Julien Danjou

Dec 17, 2025

5 min

read

GitHub Merge Queue Was Step One. Real CI Orchestration Comes Next.

landmark photography of trees near rocky mountain under blue skies daytime
landmark photography of trees near rocky mountain under blue skies daytime

GitHub’s merge queue solved safety, not scale. As CI grows slower, costlier, and shared across teams, merging becomes a scheduling problem. Learn why large monorepos and Bazel users outgrow native queues and what real CI orchestration looks like.

When GitHub introduced its native merge queue, it solved a real and painful problem: how to stop teams from breaking main while multiple pull requests land in parallel. This was not new, as we wrote earlier; GitHub simply copied existing technology.

For many teams, especially small or medium-sized repos, that was enough. Predictive testing, automatic merges, and fewer rebase races: all real improvements.

But once CI stops being "fast and cheap" and becomes slow, expensive, and shared, the problem changes entirely.

And that's where most teams outgrow GitHub's merge queue.

When CI Becomes the Bottleneck

The merge queue problem is often explained as a correctness issue: semantic conflicts, green PRs breaking main, and accidental regressions.

In practice, for large teams, the fundamental constraint is different:

  • CI jobs take 30 minutes, 90 minutes, sometimes hours

  • Hardware, Bazel, E2E, or monorepo tests are finite resources

  • Hundreds of PRs compete for the same runners every day

  • A single flaky job can stall dozens of merges

At that scale, merging isn't just about safety anymore: it's about throughput, scheduling, and cost control.

A merge queue stops being a guardrail and becomes a traffic controller.

The Hidden Limits of GitHub's Merge Queue

GitHub's merge queue is intentionally simple. That's its strength: and its ceiling. Once CI gets heavy, teams start hitting the same walls: everything waits in one line.

A documentation change, a frontend tweak, and a deep backend refactor all queue together, even if they touch completely independent parts of the codebase:

  • CI work is duplicated: each PR runs CI on its branch, then again inside the merge group. As CI time grows, this duplication becomes expensive fast.
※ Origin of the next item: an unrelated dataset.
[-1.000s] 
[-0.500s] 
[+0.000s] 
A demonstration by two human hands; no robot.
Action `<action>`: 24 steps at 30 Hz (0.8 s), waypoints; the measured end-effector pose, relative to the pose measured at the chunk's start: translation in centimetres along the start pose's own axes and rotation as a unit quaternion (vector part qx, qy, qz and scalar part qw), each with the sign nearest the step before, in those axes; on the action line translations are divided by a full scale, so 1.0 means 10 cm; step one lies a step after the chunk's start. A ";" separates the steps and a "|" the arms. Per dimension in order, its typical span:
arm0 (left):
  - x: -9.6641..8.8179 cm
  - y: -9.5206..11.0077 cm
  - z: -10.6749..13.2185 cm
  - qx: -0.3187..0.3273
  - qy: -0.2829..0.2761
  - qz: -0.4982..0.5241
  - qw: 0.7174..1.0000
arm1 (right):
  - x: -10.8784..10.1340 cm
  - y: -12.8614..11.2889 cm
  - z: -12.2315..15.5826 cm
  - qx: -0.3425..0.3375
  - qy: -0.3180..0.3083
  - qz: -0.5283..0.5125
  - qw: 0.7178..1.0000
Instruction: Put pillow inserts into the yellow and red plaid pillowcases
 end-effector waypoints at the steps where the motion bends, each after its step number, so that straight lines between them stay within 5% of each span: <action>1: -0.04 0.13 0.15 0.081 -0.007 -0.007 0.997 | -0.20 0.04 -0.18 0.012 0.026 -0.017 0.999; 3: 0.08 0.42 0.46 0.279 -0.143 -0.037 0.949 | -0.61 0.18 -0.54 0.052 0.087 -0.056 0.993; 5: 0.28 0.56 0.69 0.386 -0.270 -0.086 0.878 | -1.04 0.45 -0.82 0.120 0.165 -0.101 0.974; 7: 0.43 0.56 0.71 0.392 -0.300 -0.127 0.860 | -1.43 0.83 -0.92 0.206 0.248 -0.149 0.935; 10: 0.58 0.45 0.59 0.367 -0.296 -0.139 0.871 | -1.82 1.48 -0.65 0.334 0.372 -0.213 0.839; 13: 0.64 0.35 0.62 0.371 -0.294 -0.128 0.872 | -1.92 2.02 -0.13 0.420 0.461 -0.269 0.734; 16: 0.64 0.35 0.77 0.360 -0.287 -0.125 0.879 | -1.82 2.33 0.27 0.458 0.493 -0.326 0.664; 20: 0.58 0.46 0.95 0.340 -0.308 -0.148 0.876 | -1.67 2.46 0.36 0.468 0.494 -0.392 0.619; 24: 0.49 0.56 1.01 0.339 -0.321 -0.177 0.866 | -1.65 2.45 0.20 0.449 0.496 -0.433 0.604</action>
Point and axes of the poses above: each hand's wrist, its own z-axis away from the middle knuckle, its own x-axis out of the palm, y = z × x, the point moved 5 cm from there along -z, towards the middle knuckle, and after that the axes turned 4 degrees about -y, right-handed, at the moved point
  • No notion of "related" vs "unrelated" changes: the queue doesn't understand monorepos, scopes, Bazel targets, or dependency graphs. All changes are treated the same.

  • No control under pressure: hotfixes, freezes, incidents, hardware scarcity; none of these are first-class concepts. Humans end up coordinating in Slack instead.
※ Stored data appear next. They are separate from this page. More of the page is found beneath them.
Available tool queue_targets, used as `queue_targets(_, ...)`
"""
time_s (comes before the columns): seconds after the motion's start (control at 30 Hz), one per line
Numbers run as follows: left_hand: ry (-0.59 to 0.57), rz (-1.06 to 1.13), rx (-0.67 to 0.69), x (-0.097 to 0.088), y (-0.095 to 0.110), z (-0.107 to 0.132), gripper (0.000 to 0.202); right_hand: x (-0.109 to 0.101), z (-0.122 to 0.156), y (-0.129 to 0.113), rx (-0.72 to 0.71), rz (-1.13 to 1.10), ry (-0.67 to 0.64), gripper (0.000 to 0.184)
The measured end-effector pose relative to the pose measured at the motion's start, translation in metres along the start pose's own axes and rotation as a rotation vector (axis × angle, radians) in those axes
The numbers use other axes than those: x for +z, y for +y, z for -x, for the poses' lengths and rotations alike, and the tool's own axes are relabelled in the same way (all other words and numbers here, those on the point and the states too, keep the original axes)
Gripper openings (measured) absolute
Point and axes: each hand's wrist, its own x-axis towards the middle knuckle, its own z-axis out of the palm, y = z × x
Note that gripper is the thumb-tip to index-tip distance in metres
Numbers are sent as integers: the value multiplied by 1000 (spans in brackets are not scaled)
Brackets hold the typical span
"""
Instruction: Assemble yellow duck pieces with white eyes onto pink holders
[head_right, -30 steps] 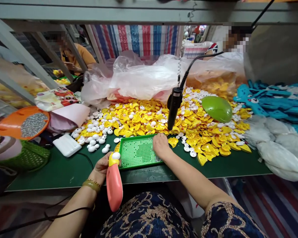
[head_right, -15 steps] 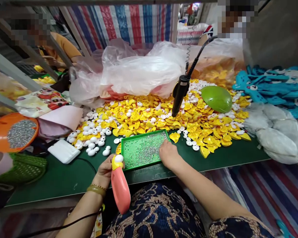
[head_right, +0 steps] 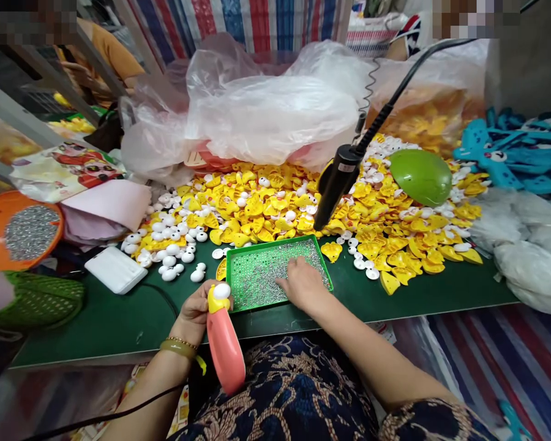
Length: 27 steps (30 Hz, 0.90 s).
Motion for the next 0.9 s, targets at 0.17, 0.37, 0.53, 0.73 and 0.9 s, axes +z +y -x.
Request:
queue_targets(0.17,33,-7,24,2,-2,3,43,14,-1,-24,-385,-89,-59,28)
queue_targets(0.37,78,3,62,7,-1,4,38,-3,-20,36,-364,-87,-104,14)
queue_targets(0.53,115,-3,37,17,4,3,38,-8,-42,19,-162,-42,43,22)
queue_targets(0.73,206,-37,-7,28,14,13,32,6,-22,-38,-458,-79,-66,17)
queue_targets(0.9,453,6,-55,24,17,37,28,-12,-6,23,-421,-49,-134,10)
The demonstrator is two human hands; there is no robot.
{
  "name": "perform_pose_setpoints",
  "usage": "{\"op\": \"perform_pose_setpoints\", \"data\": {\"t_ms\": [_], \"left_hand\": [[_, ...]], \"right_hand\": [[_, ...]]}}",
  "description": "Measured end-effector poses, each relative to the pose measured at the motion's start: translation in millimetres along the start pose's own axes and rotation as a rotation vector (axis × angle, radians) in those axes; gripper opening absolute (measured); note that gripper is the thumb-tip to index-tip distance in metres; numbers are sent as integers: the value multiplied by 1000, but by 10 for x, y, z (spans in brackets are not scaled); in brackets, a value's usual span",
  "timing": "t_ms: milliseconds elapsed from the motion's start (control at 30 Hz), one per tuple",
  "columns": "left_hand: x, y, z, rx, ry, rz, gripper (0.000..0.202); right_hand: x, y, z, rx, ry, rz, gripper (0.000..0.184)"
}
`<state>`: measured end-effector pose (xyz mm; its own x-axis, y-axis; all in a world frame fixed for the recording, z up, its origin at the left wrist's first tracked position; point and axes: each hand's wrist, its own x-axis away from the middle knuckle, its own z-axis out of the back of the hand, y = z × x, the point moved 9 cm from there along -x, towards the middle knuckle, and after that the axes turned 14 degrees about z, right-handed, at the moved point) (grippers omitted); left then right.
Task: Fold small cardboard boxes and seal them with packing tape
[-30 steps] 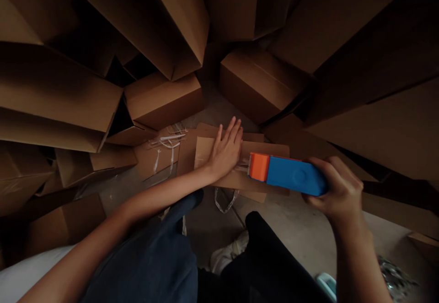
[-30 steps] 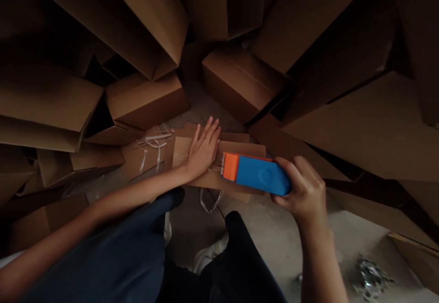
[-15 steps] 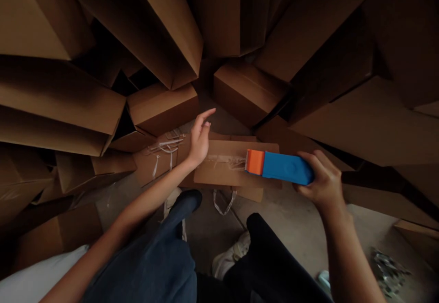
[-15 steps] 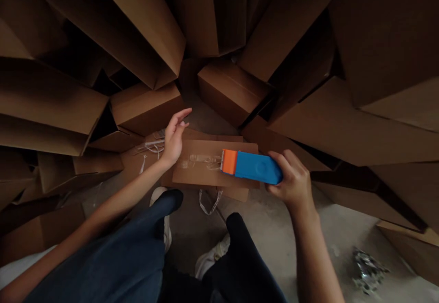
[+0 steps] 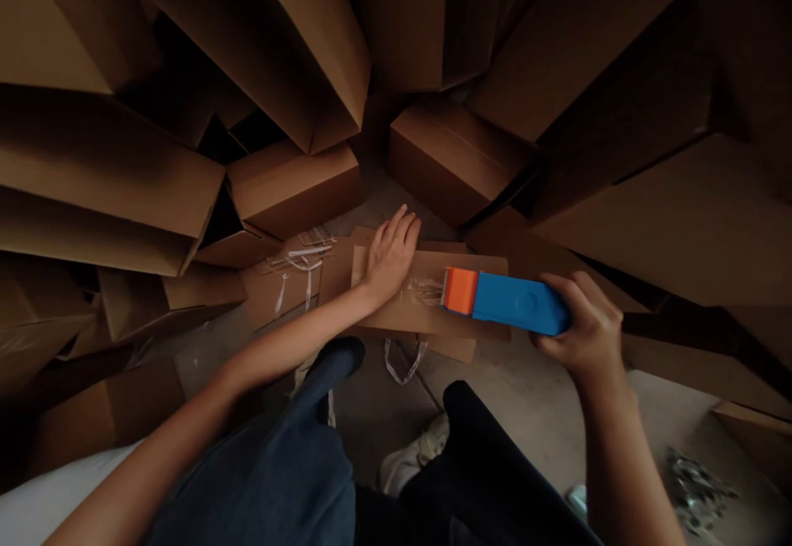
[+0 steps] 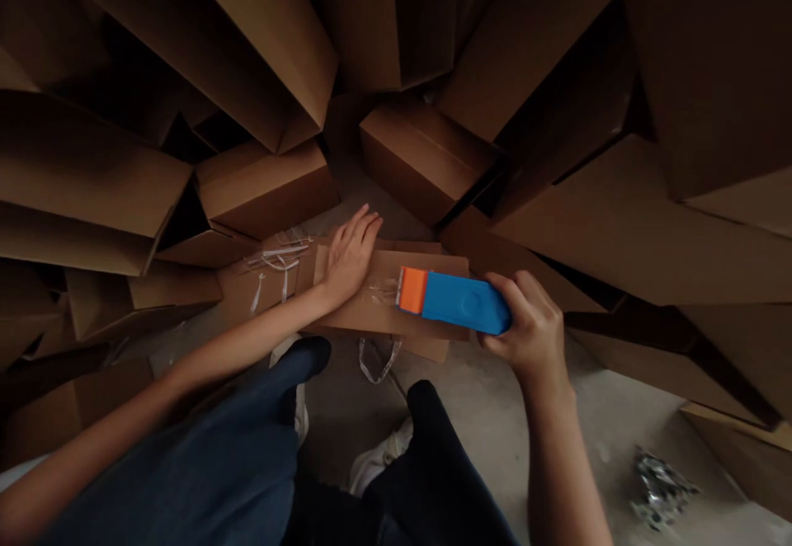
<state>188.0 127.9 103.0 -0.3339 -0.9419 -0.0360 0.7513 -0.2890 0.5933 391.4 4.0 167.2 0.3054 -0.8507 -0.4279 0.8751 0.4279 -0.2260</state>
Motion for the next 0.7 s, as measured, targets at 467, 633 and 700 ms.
{"op": "perform_pose_setpoints", "data": {"t_ms": [467,633,700], "left_hand": [[327,50,453,253,-296,-114,104],[600,70,228,-115,-408,-196,146],[608,22,140,-212,-429,-190,147]], "right_hand": [[13,14,37,-41,27,-16,56],[-13,-22,33,-31,30,0,54],[-24,-27,28,-34,31,1,55]]}}
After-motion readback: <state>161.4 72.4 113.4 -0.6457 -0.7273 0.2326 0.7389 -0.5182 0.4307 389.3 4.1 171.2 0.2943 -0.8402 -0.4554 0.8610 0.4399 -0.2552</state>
GitHub's queue answers the question:

“Can this PR merge safely?”

Large teams need a system that answers:

“How do we move many changes through CI without wasting time, money, or attention?”

Merge Queues Are Not Enough. You Need Merge Orchestration.

Once CI becomes a constrained resource, successful teams converge on the same primitives:

  • Batching to reduce total CI runs

  • Two-step CI to separate fast validation from expensive full tests

  • Priorities to unblock hotfixes without chaos

  • Freezes to handle incidents safely

  • Observability to understand where time and compute are going

This isn't theoretical. It shows up clearly in hardware companies, large SaaS monorepos, and Bazel-based stacks. At that point, the problem is no longer "merging PRs".

It's orchestrating CI flow. That’s the layer Mergify was built for.

Monorepos Change Everything

Monorepos make the CI problem sharper. In a monorepo:

  • Not every change affects the whole system

  • Running the full test matrix on every PR is wasteful

  • Independent changes should not block each other

Mergify introduces scopes as a shared language between your codebase, CI, and merge queue.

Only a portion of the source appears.